III. This course addresses the general education outcomes of recognition and application of scientific inquiry by requiring students to describe current research on issues related to the psychology of gender and to analyze psychological research for gender bias.
IV. This course addresses the general education outcome of application of knowledge or personal, societal, and cultural development to living and working in a culturally diverse environment by requiring students to describe consequences of gender stereotypes, to identify similarities and differences in women’s issues and concerns across cultures, and to identify the psychological consequences of women’s and men’s sex and gender roles.
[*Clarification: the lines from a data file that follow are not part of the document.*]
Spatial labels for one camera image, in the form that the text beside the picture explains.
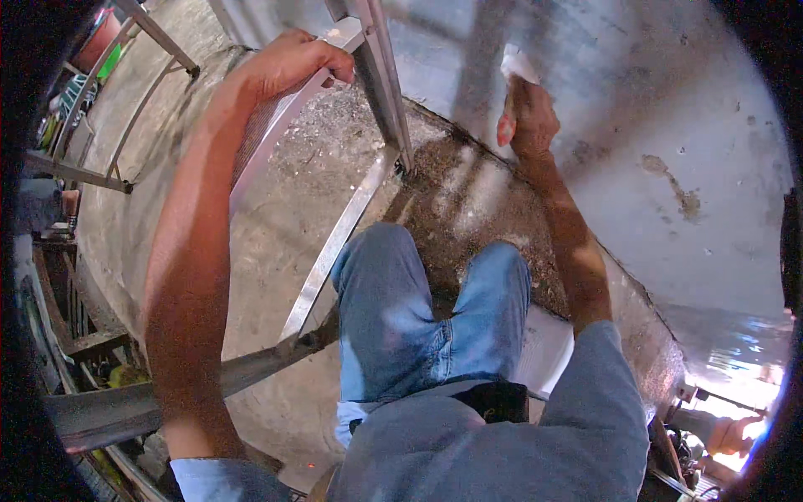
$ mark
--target gray shirt
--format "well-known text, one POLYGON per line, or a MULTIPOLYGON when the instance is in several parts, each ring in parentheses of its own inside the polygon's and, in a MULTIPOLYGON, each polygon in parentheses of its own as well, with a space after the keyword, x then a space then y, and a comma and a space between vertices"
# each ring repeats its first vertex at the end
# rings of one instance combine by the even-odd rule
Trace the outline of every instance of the gray shirt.
MULTIPOLYGON (((355 431, 328 500, 636 500, 649 439, 620 343, 609 321, 584 329, 537 426, 486 424, 430 391, 379 407, 355 431)), ((187 500, 286 500, 248 462, 172 466, 187 500)))

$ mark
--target hand
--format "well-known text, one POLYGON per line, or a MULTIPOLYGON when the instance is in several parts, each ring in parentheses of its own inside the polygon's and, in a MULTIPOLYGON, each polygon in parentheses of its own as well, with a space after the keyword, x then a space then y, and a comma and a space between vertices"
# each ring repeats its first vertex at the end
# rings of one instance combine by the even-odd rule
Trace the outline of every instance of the hand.
POLYGON ((552 99, 540 85, 518 75, 512 76, 510 86, 516 110, 516 134, 510 146, 522 164, 551 158, 549 144, 560 130, 552 99))
MULTIPOLYGON (((348 52, 293 28, 233 71, 222 87, 226 87, 224 92, 232 92, 229 86, 234 86, 238 106, 242 103, 253 109, 322 67, 347 84, 354 81, 354 58, 348 52)), ((331 86, 331 80, 324 83, 324 87, 331 86)))

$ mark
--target knee
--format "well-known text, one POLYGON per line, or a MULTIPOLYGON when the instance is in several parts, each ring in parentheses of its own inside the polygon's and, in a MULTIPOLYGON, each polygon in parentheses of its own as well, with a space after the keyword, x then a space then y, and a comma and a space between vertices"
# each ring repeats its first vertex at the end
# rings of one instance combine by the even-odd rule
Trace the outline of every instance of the knee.
POLYGON ((382 242, 412 241, 413 236, 401 225, 396 223, 376 222, 363 232, 367 239, 379 239, 382 242))
POLYGON ((507 270, 510 268, 521 268, 528 271, 527 262, 519 253, 519 249, 509 242, 497 240, 483 249, 483 255, 490 261, 495 262, 499 269, 507 270))
POLYGON ((524 258, 521 257, 521 253, 519 253, 519 249, 507 241, 495 240, 485 246, 485 251, 495 258, 506 262, 524 261, 524 258))

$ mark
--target blue jeans
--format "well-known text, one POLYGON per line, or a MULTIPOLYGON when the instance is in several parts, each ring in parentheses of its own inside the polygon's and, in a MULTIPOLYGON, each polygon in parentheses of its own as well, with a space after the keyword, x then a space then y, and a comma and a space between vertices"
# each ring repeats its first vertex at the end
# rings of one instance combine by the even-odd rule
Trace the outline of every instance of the blue jeans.
POLYGON ((413 237, 375 223, 332 269, 340 301, 340 400, 391 402, 445 382, 512 378, 530 305, 527 262, 494 242, 471 259, 452 317, 435 321, 413 237))

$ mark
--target shirt sleeve
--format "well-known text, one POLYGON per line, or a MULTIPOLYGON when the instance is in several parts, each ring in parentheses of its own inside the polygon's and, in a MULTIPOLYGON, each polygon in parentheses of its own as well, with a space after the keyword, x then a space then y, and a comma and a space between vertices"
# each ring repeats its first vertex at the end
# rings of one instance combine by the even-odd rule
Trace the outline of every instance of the shirt sleeve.
POLYGON ((290 488, 259 465, 242 459, 177 459, 170 462, 181 494, 196 500, 289 500, 290 488))
POLYGON ((641 396, 613 322, 589 324, 577 337, 539 425, 567 428, 585 438, 585 447, 598 459, 616 465, 615 477, 635 500, 650 439, 641 396))

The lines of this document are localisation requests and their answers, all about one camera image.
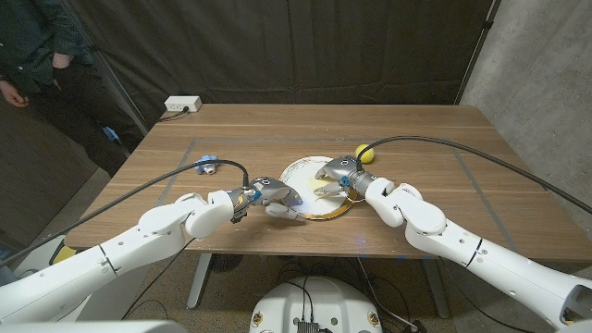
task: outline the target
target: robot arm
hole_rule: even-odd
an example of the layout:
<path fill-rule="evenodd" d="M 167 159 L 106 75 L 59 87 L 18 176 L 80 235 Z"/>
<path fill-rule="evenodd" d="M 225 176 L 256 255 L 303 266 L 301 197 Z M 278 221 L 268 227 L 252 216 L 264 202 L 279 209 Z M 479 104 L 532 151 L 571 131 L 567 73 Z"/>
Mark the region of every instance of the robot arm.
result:
<path fill-rule="evenodd" d="M 425 202 L 413 186 L 395 188 L 388 179 L 344 163 L 351 160 L 355 161 L 351 156 L 335 159 L 337 164 L 327 164 L 317 177 L 327 175 L 339 179 L 342 188 L 353 187 L 391 227 L 406 221 L 405 238 L 413 247 L 462 265 L 557 329 L 592 318 L 592 281 L 544 267 L 471 233 Z"/>
<path fill-rule="evenodd" d="M 115 278 L 178 253 L 186 244 L 183 225 L 190 236 L 204 238 L 229 220 L 239 222 L 251 205 L 258 204 L 274 217 L 302 218 L 273 203 L 284 197 L 299 200 L 298 193 L 281 181 L 261 178 L 247 189 L 211 192 L 207 201 L 190 193 L 153 208 L 138 225 L 115 238 L 0 287 L 0 325 L 60 319 Z"/>

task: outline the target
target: tennis ball
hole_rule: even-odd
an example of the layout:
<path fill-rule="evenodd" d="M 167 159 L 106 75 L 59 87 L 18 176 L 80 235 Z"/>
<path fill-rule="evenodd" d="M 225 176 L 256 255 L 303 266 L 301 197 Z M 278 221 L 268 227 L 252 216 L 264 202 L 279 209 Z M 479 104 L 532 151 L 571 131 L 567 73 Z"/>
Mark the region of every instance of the tennis ball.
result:
<path fill-rule="evenodd" d="M 360 154 L 360 152 L 363 150 L 363 148 L 367 147 L 367 144 L 360 144 L 358 146 L 358 148 L 355 149 L 355 156 L 358 157 L 358 155 Z M 372 162 L 372 160 L 374 159 L 374 148 L 370 149 L 369 151 L 365 152 L 362 155 L 362 163 L 370 163 Z"/>

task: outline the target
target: paper plate
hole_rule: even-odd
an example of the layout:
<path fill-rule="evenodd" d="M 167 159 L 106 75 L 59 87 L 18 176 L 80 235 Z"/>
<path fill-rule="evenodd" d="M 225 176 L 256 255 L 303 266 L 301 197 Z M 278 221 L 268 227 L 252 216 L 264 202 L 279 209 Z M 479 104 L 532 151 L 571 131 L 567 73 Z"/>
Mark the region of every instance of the paper plate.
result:
<path fill-rule="evenodd" d="M 350 209 L 353 203 L 346 199 L 345 193 L 317 200 L 318 197 L 308 187 L 308 179 L 313 179 L 316 171 L 331 160 L 332 158 L 324 156 L 310 156 L 301 158 L 288 166 L 279 180 L 300 194 L 302 204 L 291 205 L 286 202 L 284 204 L 302 213 L 307 219 L 313 220 L 329 219 L 339 216 Z M 350 198 L 356 199 L 354 190 L 351 190 Z"/>

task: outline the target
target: power strip
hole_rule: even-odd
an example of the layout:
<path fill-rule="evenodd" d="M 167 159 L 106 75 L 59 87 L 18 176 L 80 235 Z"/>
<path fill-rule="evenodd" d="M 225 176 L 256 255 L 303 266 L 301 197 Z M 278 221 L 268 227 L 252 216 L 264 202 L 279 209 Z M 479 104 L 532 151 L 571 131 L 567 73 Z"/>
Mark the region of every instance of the power strip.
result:
<path fill-rule="evenodd" d="M 180 112 L 185 106 L 190 112 L 197 112 L 202 106 L 200 96 L 168 96 L 165 101 L 166 111 Z"/>

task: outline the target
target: table leg
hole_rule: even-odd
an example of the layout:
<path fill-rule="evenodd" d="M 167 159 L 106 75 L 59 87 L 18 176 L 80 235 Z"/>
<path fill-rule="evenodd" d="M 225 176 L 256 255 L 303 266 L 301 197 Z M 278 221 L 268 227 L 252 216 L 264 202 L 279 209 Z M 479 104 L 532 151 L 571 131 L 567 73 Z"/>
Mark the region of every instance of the table leg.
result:
<path fill-rule="evenodd" d="M 436 304 L 438 317 L 446 319 L 450 317 L 450 309 L 448 301 L 446 301 L 444 287 L 442 286 L 442 278 L 438 270 L 438 263 L 435 259 L 424 259 L 422 260 L 422 266 L 424 267 L 429 290 L 431 291 L 434 303 Z"/>
<path fill-rule="evenodd" d="M 188 309 L 195 309 L 200 303 L 200 298 L 202 297 L 202 291 L 204 291 L 205 288 L 205 282 L 207 280 L 211 259 L 211 253 L 200 254 L 200 259 L 197 262 L 197 269 L 195 270 L 195 275 L 193 276 L 193 283 L 191 284 L 191 291 L 189 292 L 189 299 L 187 300 Z"/>

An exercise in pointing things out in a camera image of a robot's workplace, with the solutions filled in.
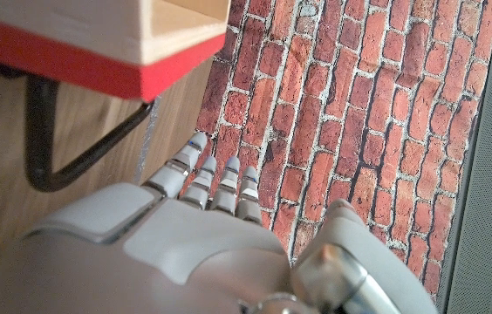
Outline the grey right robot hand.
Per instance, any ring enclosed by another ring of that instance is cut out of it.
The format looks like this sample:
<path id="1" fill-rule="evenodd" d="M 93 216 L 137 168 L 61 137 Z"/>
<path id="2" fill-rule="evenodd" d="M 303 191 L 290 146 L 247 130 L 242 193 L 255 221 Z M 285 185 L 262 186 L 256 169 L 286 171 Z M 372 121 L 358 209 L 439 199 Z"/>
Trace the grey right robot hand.
<path id="1" fill-rule="evenodd" d="M 0 313 L 433 313 L 414 273 L 343 199 L 294 263 L 262 225 L 253 167 L 217 187 L 196 133 L 144 184 L 46 216 L 0 258 Z"/>

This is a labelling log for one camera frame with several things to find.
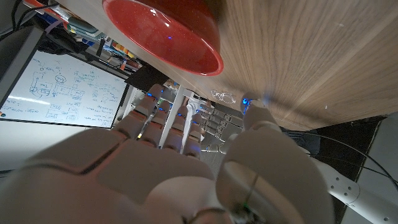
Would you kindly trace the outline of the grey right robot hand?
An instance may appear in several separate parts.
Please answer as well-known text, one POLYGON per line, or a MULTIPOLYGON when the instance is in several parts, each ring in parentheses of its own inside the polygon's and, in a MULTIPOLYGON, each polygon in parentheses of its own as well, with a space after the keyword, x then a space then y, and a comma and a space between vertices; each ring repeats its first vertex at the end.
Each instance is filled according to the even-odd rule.
POLYGON ((326 182, 255 94, 218 175, 200 160, 199 115, 160 141, 160 86, 113 129, 92 128, 28 158, 1 185, 2 223, 333 223, 326 182))

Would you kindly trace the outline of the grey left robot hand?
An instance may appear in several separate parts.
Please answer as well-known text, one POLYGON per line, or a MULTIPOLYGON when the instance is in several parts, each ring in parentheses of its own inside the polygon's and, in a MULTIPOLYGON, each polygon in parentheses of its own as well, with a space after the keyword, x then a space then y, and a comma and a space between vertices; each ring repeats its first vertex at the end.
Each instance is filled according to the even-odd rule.
POLYGON ((218 142, 203 143, 201 151, 226 154, 229 145, 243 130, 243 119, 201 104, 197 114, 202 117, 201 128, 218 142))

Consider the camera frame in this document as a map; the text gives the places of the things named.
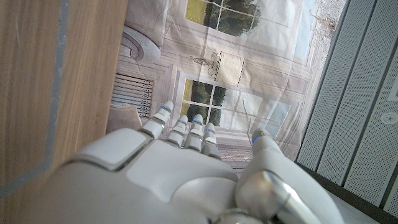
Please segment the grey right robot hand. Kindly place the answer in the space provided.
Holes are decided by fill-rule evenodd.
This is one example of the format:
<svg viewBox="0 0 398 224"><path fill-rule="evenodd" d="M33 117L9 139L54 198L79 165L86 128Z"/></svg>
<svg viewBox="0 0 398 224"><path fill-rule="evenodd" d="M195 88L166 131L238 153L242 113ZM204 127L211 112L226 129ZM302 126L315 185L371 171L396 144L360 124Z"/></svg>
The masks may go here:
<svg viewBox="0 0 398 224"><path fill-rule="evenodd" d="M23 206L18 223L342 223L327 191L257 128L241 174L223 162L215 127L174 105L138 130L123 128L64 162Z"/></svg>

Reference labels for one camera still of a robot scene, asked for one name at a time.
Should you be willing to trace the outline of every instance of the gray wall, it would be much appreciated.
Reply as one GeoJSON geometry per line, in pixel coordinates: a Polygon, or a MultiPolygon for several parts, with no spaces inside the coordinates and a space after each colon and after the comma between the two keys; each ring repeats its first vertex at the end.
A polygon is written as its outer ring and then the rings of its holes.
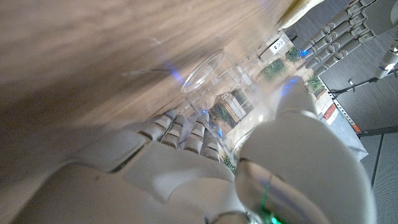
{"type": "Polygon", "coordinates": [[[378,223],[398,221],[398,133],[361,137],[369,155],[361,162],[373,183],[378,223]]]}

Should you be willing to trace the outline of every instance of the green plant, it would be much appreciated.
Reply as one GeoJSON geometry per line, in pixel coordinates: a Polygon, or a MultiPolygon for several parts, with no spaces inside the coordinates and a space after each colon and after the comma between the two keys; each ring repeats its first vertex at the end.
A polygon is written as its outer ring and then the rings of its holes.
{"type": "Polygon", "coordinates": [[[232,173],[235,173],[235,166],[232,165],[231,163],[231,159],[228,156],[222,156],[223,161],[225,163],[225,165],[232,171],[232,173]]]}
{"type": "Polygon", "coordinates": [[[248,100],[242,90],[234,90],[231,92],[231,94],[236,98],[240,105],[244,104],[248,100]]]}
{"type": "Polygon", "coordinates": [[[298,62],[300,60],[300,52],[295,47],[292,47],[290,50],[288,50],[285,56],[286,59],[290,60],[291,62],[298,62]]]}
{"type": "Polygon", "coordinates": [[[262,75],[267,81],[273,80],[285,70],[285,65],[281,59],[277,59],[263,69],[262,75]]]}
{"type": "Polygon", "coordinates": [[[316,91],[318,91],[323,87],[322,82],[321,80],[319,80],[318,77],[311,77],[310,79],[308,79],[307,85],[313,93],[315,93],[316,91]]]}
{"type": "Polygon", "coordinates": [[[234,127],[236,124],[233,121],[233,118],[231,115],[228,113],[228,111],[225,109],[225,107],[219,103],[216,103],[213,106],[212,109],[212,114],[215,114],[215,117],[213,118],[214,120],[220,119],[230,125],[231,127],[234,127]]]}

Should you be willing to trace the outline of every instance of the red label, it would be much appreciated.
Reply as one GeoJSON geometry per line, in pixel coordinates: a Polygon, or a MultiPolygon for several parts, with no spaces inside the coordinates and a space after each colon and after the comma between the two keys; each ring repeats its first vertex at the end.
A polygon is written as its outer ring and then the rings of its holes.
{"type": "Polygon", "coordinates": [[[335,112],[335,110],[336,110],[336,105],[335,104],[330,105],[329,109],[325,112],[323,117],[326,120],[328,120],[330,118],[330,116],[333,114],[333,112],[335,112]]]}

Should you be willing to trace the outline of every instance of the floor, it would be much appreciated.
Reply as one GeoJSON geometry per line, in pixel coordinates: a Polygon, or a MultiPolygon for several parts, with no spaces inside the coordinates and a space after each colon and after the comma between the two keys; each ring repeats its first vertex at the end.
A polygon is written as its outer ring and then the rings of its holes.
{"type": "Polygon", "coordinates": [[[0,2],[0,219],[94,139],[178,106],[205,57],[249,60],[293,1],[0,2]]]}
{"type": "MultiPolygon", "coordinates": [[[[320,28],[338,12],[344,9],[349,0],[324,1],[315,6],[286,33],[297,36],[293,41],[301,48],[320,28]]],[[[397,28],[376,37],[345,57],[320,77],[331,90],[349,87],[348,80],[360,83],[374,77],[384,54],[390,47],[397,28]]],[[[338,101],[363,131],[398,126],[398,79],[393,75],[356,89],[338,97],[338,101]]]]}
{"type": "Polygon", "coordinates": [[[361,162],[369,175],[377,208],[377,223],[398,219],[398,133],[361,137],[368,151],[361,162]]]}

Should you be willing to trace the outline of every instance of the white robotic hand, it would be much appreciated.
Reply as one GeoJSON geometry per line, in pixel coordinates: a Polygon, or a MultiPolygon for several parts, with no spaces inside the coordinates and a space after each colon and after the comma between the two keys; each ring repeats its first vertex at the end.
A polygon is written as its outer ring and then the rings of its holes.
{"type": "MultiPolygon", "coordinates": [[[[306,64],[306,68],[312,68],[318,63],[323,63],[328,56],[334,54],[314,71],[314,76],[319,76],[365,41],[377,37],[397,25],[398,1],[354,0],[318,31],[302,47],[300,53],[303,58],[317,54],[306,64]]],[[[395,65],[398,61],[396,47],[391,51],[393,53],[387,53],[383,59],[386,63],[382,62],[381,64],[381,69],[387,70],[387,72],[378,74],[378,78],[386,75],[392,68],[390,64],[395,65]]]]}
{"type": "Polygon", "coordinates": [[[240,201],[288,223],[375,223],[363,166],[314,111],[302,78],[294,77],[276,119],[259,125],[242,148],[235,173],[240,201]]]}

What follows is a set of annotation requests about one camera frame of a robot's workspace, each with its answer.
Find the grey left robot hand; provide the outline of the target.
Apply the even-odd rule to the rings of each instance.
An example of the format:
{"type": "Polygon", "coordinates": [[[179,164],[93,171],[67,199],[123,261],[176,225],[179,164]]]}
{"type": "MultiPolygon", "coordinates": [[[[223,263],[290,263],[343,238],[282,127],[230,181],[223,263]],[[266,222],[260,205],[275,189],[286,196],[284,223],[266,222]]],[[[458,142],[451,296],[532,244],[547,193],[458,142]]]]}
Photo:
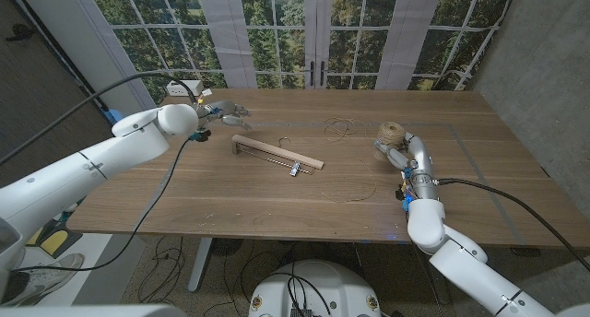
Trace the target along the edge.
{"type": "Polygon", "coordinates": [[[221,120],[228,126],[238,126],[243,130],[252,131],[253,128],[243,120],[249,116],[249,112],[242,105],[230,100],[220,100],[199,106],[196,109],[198,116],[198,127],[205,127],[209,123],[221,120]]]}

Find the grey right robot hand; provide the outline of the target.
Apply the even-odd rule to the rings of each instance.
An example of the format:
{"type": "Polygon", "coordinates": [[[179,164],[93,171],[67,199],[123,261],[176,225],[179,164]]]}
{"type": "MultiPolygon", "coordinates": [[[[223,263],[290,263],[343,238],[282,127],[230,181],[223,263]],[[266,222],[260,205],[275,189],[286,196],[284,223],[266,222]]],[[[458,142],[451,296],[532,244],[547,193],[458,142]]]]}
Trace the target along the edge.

1. History of traditional and feminist perspectives
2. Approaches to understanding girls and women, boys and men from psychological, sociological, anthropological, and Eastern philosophical perspectives
3. The interpretation of differences: sex, gender, and cognitive abilities over the life span
4. Biological aspects of sex and gender
5. Sex, love, romance, and relationships in cultural contexts
6. Gender in education, work, and achievement
7. Gender’s involvement in physical and mental health
Assessment of Outcome Objectives
I. COURSE GRADE
Grades will be based on some combination of the following: papers, projects, oral presentation, exams, class participation, and homework assignments. Exams will emphasize writing and analytical skills using essays and/or short answers. All instructors must give a minimum of two exams for the course, including the final exam. Individual instructors may determine the relative weightings of each component in determining the grade for the course, and must state the weightings to be used in determining student grades in the course syllabus.
II. DEPARTMENT ASSESSMENT
A. This course will be assessed in the fall semester on a three-year assessment cycle. Objective questions assessing student mastery of outcomes for this course will be included in either the final exam or unit tests for this course. Each instructor must include these questions in the appropriate exam. Each instructor is responsible for reviewing and tabulating the results of these outcome assessment questions and transmitting them to the course or curriculum committee responsible for this course. Individual instructors should use feedback from assessment in their classes to review and evaluate their own teaching practices.
B. The construction of the outcome assessment questions will be the responsibility of the college-wide Psychology Curriculum Committee.
III. USE OF ASSESSMENT FINDINGS
The Psychology Curriculum Committee will meet in the spring term after the fall assessment to review the course and to evaluate the results. The review of the course outcome assessment findings will provide information on success in achieving the desired outcomes for this course on a college-wide basis. If fewer than 70% of the students perform successfully on questions measuring any particular educational outcome, the committee will examine teaching practices related to that outcome, the assessment instrument, and the desired learning outcomes to determine which, if any, of these need modifying. The committee will share its findings and recommendations with all faculty teaching this course, and may make changes to the desired educational outcomes, teaching practices, or assessment instrument as appropriate.